Problem details: Repeat verbatim what the listing holds, but not its pictures.
• • •
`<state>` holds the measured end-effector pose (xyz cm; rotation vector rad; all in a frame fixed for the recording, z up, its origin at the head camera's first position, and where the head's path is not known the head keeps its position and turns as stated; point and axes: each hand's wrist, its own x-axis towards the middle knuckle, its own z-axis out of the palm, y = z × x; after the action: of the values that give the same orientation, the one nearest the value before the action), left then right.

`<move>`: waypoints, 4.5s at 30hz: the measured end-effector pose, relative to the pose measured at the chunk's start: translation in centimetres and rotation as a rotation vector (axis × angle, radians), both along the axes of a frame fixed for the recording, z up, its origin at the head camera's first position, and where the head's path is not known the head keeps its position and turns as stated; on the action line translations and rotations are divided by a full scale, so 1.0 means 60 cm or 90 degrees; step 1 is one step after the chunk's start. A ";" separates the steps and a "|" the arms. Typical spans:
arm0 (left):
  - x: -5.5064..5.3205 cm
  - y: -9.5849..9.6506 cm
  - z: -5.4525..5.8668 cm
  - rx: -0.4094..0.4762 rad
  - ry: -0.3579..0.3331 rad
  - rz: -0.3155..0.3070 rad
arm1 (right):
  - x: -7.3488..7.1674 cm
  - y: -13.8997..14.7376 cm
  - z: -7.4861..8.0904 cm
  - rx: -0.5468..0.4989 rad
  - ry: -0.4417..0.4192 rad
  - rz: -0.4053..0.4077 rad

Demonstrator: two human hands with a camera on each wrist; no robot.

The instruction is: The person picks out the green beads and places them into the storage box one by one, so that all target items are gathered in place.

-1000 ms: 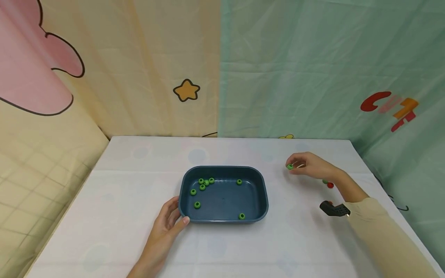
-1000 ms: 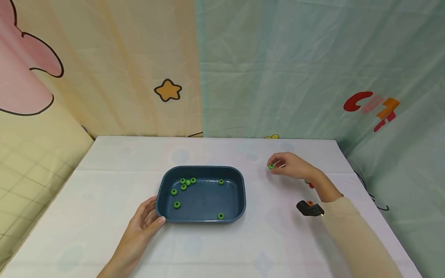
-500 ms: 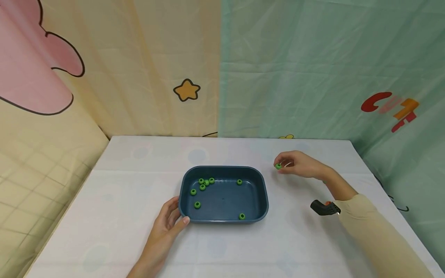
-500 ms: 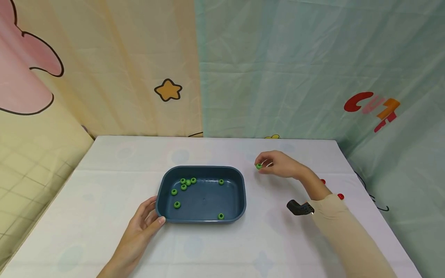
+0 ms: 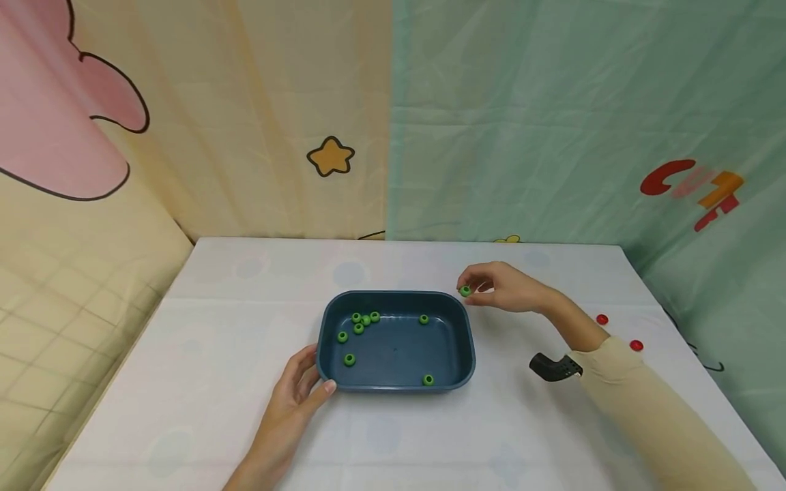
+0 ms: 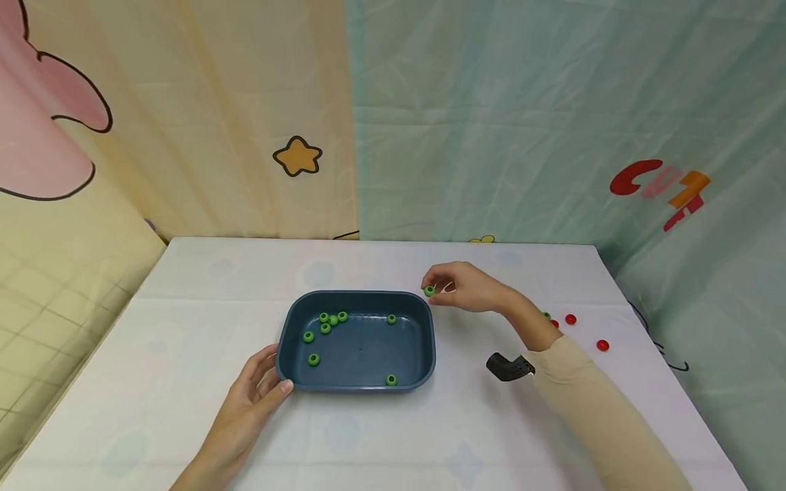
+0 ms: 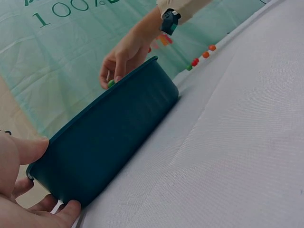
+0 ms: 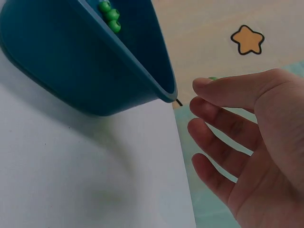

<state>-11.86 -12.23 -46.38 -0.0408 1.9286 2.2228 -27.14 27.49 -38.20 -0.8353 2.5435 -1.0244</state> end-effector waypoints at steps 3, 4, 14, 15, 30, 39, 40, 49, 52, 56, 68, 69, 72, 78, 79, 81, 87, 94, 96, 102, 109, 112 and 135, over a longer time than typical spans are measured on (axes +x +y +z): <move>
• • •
Answer to this task:
`<state>` holds the measured end-effector pose (xyz cm; rotation vector rad; all in a frame fixed for the recording, z up, its origin at the head camera's first position, and where the head's path is not known the head keeps its position and turns as stated; point and axes: each hand's wrist, its own x-axis towards the middle knuckle, its own z-axis out of the palm, y = z × x; after the action: of the values that give the same orientation, the one nearest the value before the action), left then right.

`<move>`: waypoints, 4.5s at 30hz: the measured end-effector pose, relative to the pose measured at the chunk's start: translation in centimetres and rotation as a rotation vector (axis × angle, radians), both along the axes of a frame fixed for the recording, z up, its origin at the head camera's first position, and where the head's path is not known the head keeps its position and turns as stated; on the action line translations and rotations are divided by a full scale, so 1.0 means 60 cm or 90 degrees; step 1 is one step after the chunk's start. A ";" separates the steps and a "|" the arms. Typical spans:
arm0 (left):
  - x: -5.5064..5.3205 cm
  - y: -9.5849..9.6506 cm
  - z: -5.4525..5.8668 cm
  - rx: -0.4094..0.4762 rad
  - ry: -0.3579..0.3331 rad
  - rz: -0.3155..0.3070 rad
arm1 (right):
  - x: -7.3488..7.1674 cm
  - y: -13.8997..14.7376 cm
  - z: -7.4861..8.0904 cm
  - rx: -0.5468..0.4989 rad
  - ry: -0.4417..0.4192 rad
  - rz: -0.4053..0.4077 rad

Demonstrator: two human hands with a camera on each wrist; no robot.

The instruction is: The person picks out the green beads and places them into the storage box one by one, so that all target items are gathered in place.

-1000 ms: 
-1000 ms: 
-500 ms: 
-500 ms: 
+0 ms: 
+0 ms: 
+0 ms: 
+0 ms: 

<state>-11.86 -12.23 -46.38 -0.0408 1.9286 2.2228 -27.14 27.49 -38.20 -0.8353 2.5435 -1.0244</state> end-effector waypoints at steps 3, 4, 14, 15, 30, 39, 40, 49, 52, 56, 68, 69, 72, 78, 79, 81, 87, 94, 96, 102, 109, 112 and 135, over a longer time than typical spans are measured on (axes +x +y +z): <move>

The exercise is now done.